> TASK BRIEF
Write out every line of the material as it stands, apart from the pictures.
━━ INPUT DATA ━━
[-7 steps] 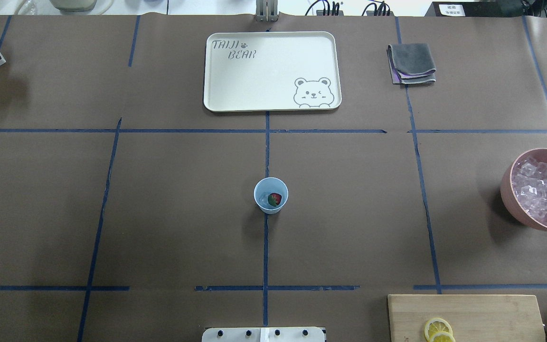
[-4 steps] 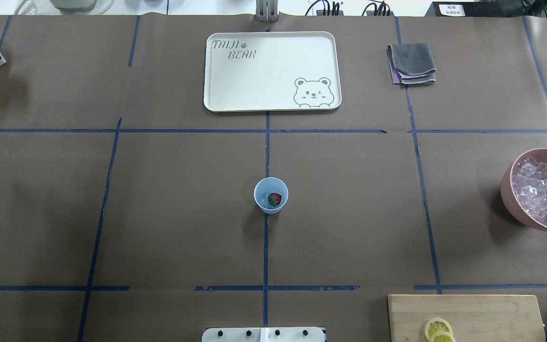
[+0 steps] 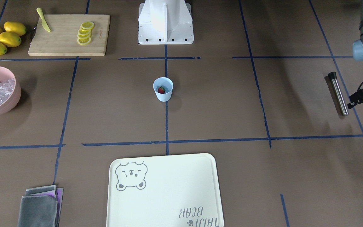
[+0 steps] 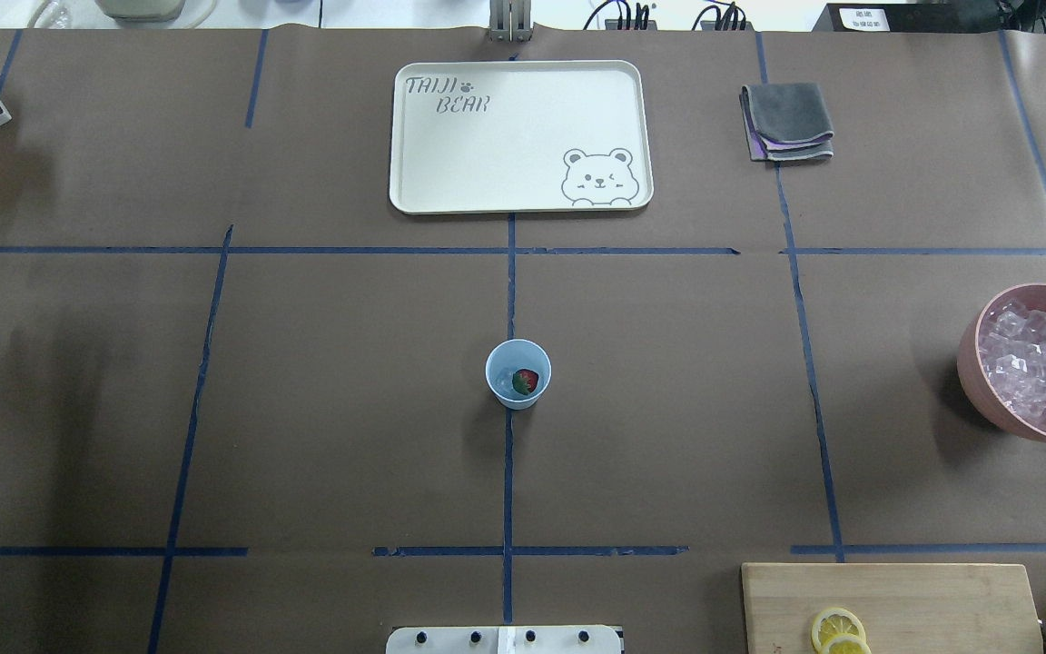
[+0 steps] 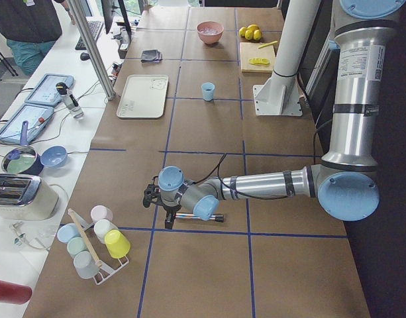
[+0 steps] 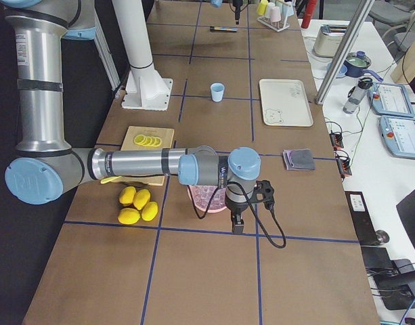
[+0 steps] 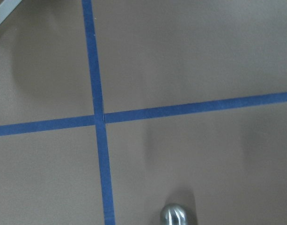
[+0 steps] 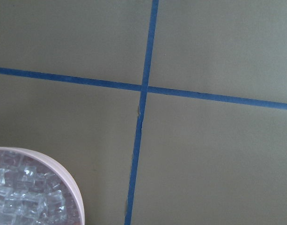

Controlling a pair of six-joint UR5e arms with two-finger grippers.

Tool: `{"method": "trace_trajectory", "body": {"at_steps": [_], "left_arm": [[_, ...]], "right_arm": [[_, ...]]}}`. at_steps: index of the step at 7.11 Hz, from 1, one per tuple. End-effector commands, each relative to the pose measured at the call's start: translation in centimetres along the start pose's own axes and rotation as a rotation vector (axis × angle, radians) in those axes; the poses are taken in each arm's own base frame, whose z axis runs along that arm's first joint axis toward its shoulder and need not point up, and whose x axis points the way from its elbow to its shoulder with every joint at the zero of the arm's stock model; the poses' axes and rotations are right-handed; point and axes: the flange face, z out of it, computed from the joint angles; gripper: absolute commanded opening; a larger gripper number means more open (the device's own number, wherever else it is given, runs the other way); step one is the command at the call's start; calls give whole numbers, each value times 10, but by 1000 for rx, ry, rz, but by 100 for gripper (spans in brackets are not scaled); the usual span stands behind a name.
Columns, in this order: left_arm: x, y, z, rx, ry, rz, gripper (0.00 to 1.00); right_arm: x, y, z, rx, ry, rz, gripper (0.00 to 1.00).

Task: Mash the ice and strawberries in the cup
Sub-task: 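Lower the left gripper onto the steel muddler and grasp it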

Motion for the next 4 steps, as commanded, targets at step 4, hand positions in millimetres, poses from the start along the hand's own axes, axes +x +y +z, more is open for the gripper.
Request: {"method": "trace_trajectory", "body": {"at_steps": [4], "left_arm": [[15, 23, 35, -59, 6, 12, 100]], "right_arm": [[1, 1, 1, -1, 1, 1, 99]]}}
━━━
> RESULT
[-7 steps] 
[-4 steps] 
[+0 steps] 
[+0 steps] 
[+0 steps] 
[+0 steps] 
[+0 steps] 
[+0 steps] 

Controlling a pair of six-joint UR5e arms with two-finger grippers.

Tool: `{"method": "trace_trajectory", "body": {"at_steps": [_], "left_arm": [[_, ...]], "right_arm": [[_, ...]]}}`. at_steps: index of the step at 7.11 Hz, from 1, one per tuple. End-effector commands, each relative to the pose measured at the call's start: translation in centimetres along the start pose's own axes and rotation as a rotation vector (axis × angle, radians) in those axes; the poses are taken in each arm's own base frame, whose z axis runs along that arm's first joint axis toward its shoulder and need not point up, and whose x axis points the way from its elbow to its shoulder with every joint at the zero of the arm's stock model; the poses' axes and rotations are right-handed; point and axes: the flange face, z out of it, computed from the joint angles; gripper: absolute commanded opening; a larger gripper number means more open (the device's own number, wherever else it is given, runs the other way); step one is the command at the call's start; calls give whole numbers, each value times 10, but by 1000 for rx, ry, rz, but by 100 for gripper (spans in brackets are not scaled); the usual span stands behind a name.
Columns, in this order: left_arm: x, y, z, rx, ry, rz, gripper (0.00 to 1.00); right_arm: x, y, z, rx, ry, rz, gripper (0.00 to 1.00).

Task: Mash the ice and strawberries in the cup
Sub-task: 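Lower the left gripper onto the steel muddler and grasp it
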
Motion for the next 4 steps, as commanded, targets at step 4, hand positions in millimetres, poses from the start along the hand's own axes, axes +x +y +z, more is open for the gripper.
Request: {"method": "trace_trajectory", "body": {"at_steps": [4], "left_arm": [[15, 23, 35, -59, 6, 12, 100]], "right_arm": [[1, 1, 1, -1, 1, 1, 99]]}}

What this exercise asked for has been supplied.